Entries taken from a collection
________________________
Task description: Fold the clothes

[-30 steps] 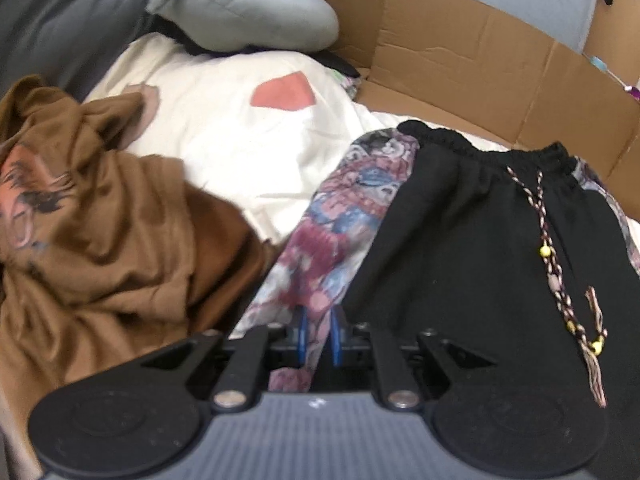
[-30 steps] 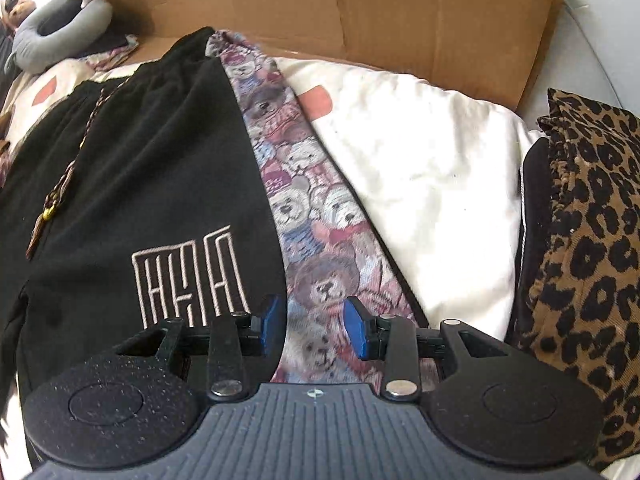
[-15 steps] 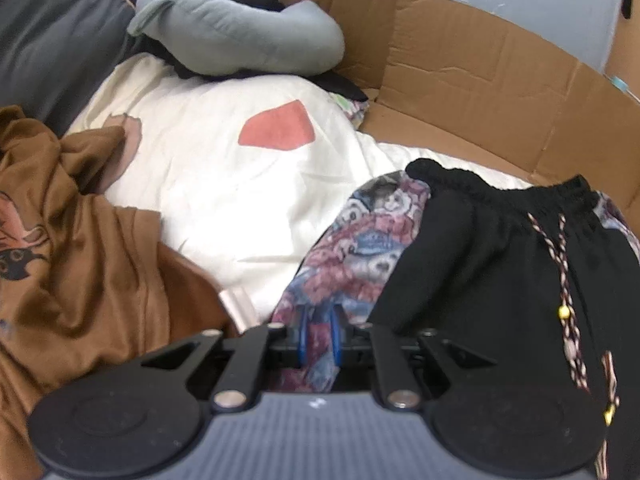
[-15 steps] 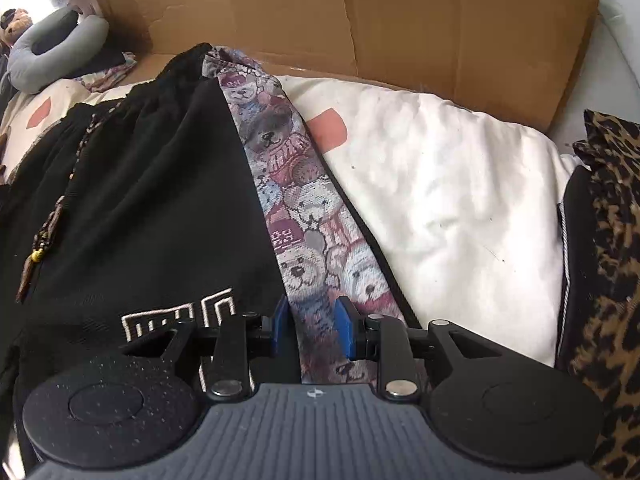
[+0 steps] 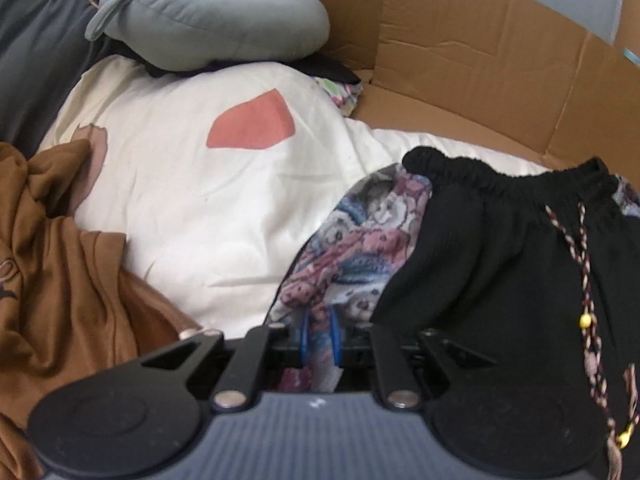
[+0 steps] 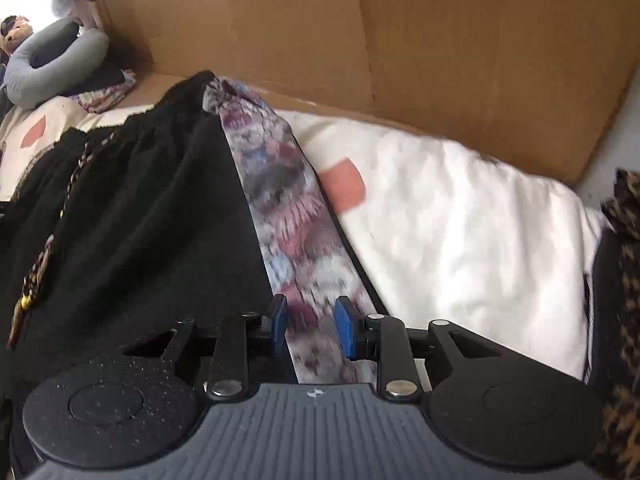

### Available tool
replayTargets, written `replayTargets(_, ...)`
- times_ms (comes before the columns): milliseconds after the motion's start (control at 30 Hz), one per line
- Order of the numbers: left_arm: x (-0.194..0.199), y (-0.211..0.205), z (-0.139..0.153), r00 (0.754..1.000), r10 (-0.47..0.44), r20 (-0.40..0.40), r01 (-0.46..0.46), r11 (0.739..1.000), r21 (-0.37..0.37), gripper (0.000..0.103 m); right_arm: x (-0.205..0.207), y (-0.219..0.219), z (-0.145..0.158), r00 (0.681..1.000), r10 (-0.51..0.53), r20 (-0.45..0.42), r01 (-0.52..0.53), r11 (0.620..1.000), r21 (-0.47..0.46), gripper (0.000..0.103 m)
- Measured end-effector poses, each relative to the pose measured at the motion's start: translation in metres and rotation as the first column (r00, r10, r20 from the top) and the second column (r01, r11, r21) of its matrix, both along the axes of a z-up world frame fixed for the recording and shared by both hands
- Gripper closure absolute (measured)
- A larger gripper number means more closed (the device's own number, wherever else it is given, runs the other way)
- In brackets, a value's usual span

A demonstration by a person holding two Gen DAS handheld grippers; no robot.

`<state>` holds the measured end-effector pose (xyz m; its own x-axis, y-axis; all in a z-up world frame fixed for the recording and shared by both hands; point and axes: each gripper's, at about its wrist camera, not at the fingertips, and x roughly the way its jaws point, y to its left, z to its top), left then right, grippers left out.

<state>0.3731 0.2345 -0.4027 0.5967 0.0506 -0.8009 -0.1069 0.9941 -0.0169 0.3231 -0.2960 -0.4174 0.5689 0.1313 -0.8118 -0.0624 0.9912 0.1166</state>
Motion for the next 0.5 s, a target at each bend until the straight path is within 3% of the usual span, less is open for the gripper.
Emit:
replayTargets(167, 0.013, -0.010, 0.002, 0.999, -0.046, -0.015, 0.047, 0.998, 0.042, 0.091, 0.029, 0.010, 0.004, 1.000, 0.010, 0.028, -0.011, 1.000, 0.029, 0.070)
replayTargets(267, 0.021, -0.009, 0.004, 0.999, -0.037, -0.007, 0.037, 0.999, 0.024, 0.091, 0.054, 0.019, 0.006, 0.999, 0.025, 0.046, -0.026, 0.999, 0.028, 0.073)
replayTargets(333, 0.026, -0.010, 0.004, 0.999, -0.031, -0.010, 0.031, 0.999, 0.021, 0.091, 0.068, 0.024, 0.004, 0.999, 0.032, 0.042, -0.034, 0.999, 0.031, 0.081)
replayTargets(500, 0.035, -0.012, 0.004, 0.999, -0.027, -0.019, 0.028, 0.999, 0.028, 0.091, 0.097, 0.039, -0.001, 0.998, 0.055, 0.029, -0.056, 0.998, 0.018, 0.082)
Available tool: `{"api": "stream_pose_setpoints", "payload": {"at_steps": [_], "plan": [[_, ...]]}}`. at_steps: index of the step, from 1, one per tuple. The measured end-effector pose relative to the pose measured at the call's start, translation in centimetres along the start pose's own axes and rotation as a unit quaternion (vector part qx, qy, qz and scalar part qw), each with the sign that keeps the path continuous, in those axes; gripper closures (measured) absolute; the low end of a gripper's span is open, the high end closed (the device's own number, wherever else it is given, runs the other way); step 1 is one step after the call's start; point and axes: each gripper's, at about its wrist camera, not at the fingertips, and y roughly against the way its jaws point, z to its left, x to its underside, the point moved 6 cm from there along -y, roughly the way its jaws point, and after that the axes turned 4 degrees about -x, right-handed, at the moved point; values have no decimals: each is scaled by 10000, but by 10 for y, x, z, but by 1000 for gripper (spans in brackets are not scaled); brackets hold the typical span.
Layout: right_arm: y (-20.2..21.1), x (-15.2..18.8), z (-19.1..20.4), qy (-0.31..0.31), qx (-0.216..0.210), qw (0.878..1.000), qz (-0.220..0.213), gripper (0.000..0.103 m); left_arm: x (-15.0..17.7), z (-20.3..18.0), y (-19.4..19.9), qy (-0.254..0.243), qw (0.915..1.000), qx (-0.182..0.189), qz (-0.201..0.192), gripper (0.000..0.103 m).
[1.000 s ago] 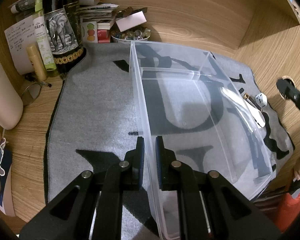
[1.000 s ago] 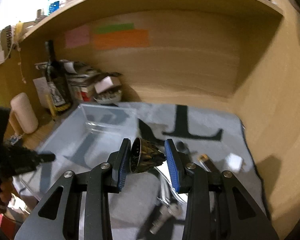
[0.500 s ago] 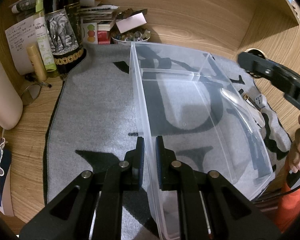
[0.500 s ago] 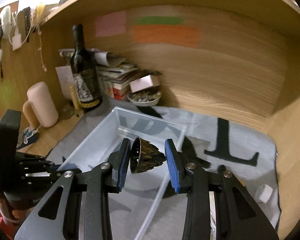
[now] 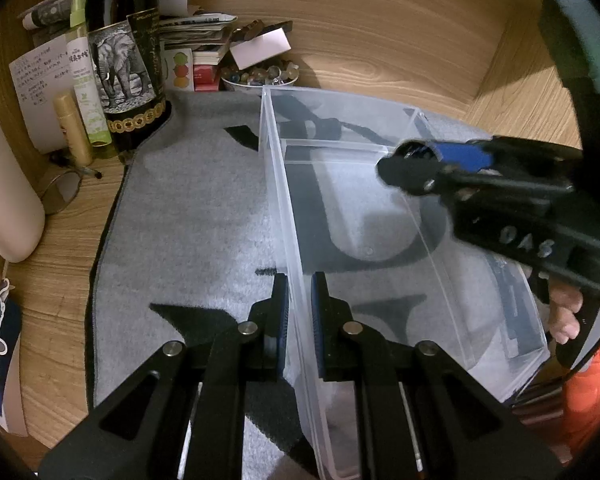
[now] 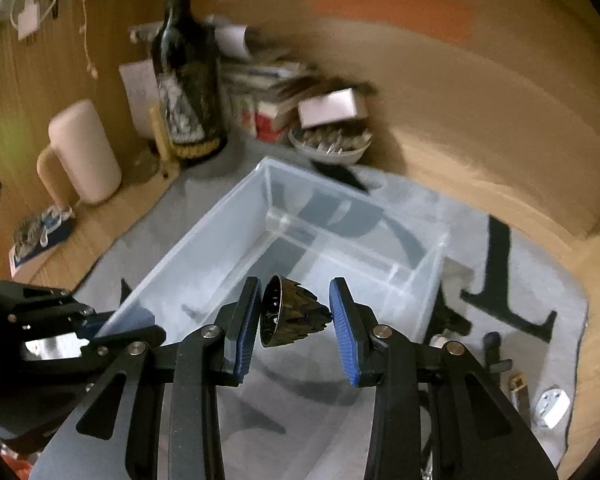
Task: Organize rigid objects
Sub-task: 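Carry the dark cone into the clear box and open the right tool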
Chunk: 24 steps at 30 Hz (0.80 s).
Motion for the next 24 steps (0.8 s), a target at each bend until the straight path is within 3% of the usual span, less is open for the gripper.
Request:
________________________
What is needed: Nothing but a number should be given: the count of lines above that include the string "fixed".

Answer space: 2